Problematisch ist auch, dass vielen Eltern nicht bewusst ist, "was ihr Kind den ganzen Tag am Handy macht", sagt dazu Gomez-Islinger. "Viele Eltern äußern oftmals Handlungsunsicherheit im Bereich der Medienfragen. Deshalb ist digitale Medienerziehung eine gemeinsame Aufgabe von Elternhaus und Schule", sagt der Konrektor. Er betont: "Der Dialog der Eltern mit den Kindern über deren Surfverhalten ist wichtig." Dies sei entscheidend, um den Schülern "einen verantwortungsbewussten Umgang mit Endgeräten" beizubringen.

Die digitale Medienerziehung ist eine gemeinsame Aufgabe von Elternhaus und Schule.
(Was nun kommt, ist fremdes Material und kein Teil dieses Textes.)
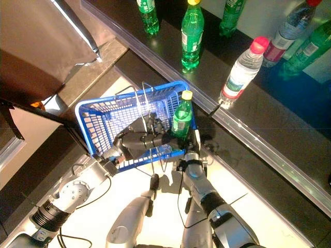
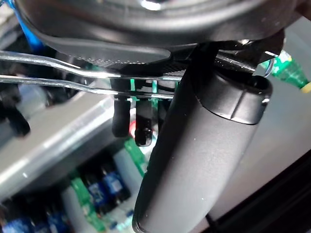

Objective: Pick up the drink and place into the basket.

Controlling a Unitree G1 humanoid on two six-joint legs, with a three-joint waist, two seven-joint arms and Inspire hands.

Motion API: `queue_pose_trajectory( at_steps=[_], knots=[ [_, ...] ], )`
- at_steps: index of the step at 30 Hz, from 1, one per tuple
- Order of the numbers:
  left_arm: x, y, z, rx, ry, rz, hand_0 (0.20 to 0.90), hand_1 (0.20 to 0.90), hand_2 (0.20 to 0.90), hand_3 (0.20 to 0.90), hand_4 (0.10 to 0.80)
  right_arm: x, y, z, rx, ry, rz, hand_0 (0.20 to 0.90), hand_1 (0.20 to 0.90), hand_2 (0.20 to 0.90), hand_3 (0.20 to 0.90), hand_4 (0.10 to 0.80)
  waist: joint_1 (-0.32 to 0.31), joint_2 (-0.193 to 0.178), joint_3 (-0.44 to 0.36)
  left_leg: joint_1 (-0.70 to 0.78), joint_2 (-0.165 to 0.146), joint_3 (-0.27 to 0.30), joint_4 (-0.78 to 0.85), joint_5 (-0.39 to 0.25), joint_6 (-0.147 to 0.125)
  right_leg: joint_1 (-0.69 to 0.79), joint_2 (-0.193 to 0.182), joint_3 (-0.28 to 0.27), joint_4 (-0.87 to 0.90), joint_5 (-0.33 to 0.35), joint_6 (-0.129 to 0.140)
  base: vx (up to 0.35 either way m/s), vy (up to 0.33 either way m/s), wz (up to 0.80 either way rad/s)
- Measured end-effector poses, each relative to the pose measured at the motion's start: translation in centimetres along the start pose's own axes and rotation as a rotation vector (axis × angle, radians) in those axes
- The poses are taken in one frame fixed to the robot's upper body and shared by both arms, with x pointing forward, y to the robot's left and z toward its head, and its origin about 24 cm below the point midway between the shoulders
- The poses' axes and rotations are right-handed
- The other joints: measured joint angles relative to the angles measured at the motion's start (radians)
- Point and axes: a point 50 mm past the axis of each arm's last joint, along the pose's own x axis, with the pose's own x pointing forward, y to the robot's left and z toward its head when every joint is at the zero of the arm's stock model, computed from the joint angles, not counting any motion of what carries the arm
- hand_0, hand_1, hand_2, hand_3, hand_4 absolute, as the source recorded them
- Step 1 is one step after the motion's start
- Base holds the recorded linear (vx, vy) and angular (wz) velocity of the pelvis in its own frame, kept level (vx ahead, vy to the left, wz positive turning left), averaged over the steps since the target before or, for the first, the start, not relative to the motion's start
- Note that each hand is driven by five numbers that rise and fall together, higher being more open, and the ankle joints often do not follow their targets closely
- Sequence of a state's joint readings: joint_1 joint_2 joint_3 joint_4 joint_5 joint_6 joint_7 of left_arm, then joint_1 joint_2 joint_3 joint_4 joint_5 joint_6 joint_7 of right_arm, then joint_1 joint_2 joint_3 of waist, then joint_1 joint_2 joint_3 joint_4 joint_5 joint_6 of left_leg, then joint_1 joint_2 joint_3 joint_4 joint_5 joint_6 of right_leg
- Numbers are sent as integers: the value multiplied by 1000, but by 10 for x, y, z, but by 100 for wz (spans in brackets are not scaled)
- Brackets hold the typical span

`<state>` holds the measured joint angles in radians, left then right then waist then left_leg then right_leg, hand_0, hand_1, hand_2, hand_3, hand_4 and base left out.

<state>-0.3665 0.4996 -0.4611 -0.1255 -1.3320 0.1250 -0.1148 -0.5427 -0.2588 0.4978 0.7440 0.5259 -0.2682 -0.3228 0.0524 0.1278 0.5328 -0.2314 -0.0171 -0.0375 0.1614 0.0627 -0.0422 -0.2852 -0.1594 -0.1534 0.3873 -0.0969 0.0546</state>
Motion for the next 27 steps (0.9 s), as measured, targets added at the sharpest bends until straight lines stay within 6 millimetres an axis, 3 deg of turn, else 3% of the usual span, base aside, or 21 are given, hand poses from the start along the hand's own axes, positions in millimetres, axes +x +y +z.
queue_pose_trajectory(
  at_steps=[7, 12, 17, 21, 27],
  knots=[
    [10, 4, -14, -70, 72, -12, 300, 300, 300, 200, 100, 21, -2, -13, -284, 232, 145, 300, 300, 300, 200, 100, 6, 0, 0, 0, -4, -2, 13, 0, 0, -3, -6, -1, 21, -5, -2, 25, -10, 1],
    [14, -2, -30, -105, 148, -44, 300, 300, 300, 200, 100, 28, -2, -14, -679, 350, 316, 300, 300, 300, 200, 100, 27, -1, 0, -7, -10, -5, 21, 0, -1, -17, -14, -3, 48, -16, -3, 15, -27, 2],
    [16, -6, -41, -107, 195, -59, 300, 300, 300, 200, 100, 33, -2, -9, -937, 439, 396, 300, 300, 300, 200, 100, 34, -1, 0, -19, -14, -12, 34, 0, 0, -21, -18, -8, 54, -16, -3, 8, -13, 5],
    [22, -14, -48, -117, 214, -91, 300, 300, 300, 200, 100, 37, 0, -1, -1317, 521, 496, 300, 300, 300, 200, 100, 54, -1, 0, -25, -17, -17, 46, 0, -1, -25, -21, -10, 66, -21, -3, 4, -1, 3],
    [25, -13, -54, -115, 216, -78, 300, 300, 300, 200, 100, 38, -10, 0, -1579, 578, 487, 300, 300, 300, 200, 100, 60, -4, 0, -55, -25, -36, 69, 0, 0, -38, -30, -31, 76, -21, -3, 1, 12, 10]
  ],
)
Konrektor Ramon Gomez-Islinger (54)

Konrektor Ramon Gomez-Islinger (54)

Start-up "BG3000":

Digitale Bildung für Minderjährige

Die "BG3000 Service GmbH" ist ein Start-up aus dem rheinländischen Bad Godesberg – daher auch die Namensbezeichnung "BG". Das 2015 gegründete Unternehmen hat es sich zum Ziel gesetzt, die "digitale Gesundheit von Kindern und Jugendlichen zu fördern". Es setzt sich deshalb für Chancengleichheit und Kompetenzförderung in der digitalen Bildung ein und bezeichnet sich selbst als "Marktführer in digitalen, kontextbezogenen Trainingsangeboten an Schulen". Mit seinen Bildungsangeboten "Digi Camps" und "Lehrer Digi Camps" hat "BG3000" nach eigenen Angaben bisher mit Fachreferenten und Medienexperten über 12.000 Schüler in Deutschland trainiert.

Vielen Schülern sei nicht bewusst, dass ihre privaten Daten im Netz sehr leicht missbräuchlich genutzt werden könnten, sagt Ramon Gomez-Islinger, Konrektor der Lobkowitz-Realschule Neustadt.
Referent Frieder Krauß von "BG3000" übt mit den Schülern den sicheren Umgang mit dem Internet.
Bei dem Digi-Workshop in der Lobkowitz-Realschule durften die Schüler in Workshops selbst tätig werden und sich ausprobieren.
Die Realschülerin Leonie Pscheidt aus der 9c ist Medientutorin an der Lobkowitz-Realschule. Ihre Aufgabe: Cybermobbing unter Mitschülern möglichst schon im Keim zu ersticken und auf einen fairen Umgang in der digitalen Kommunikation zu achten.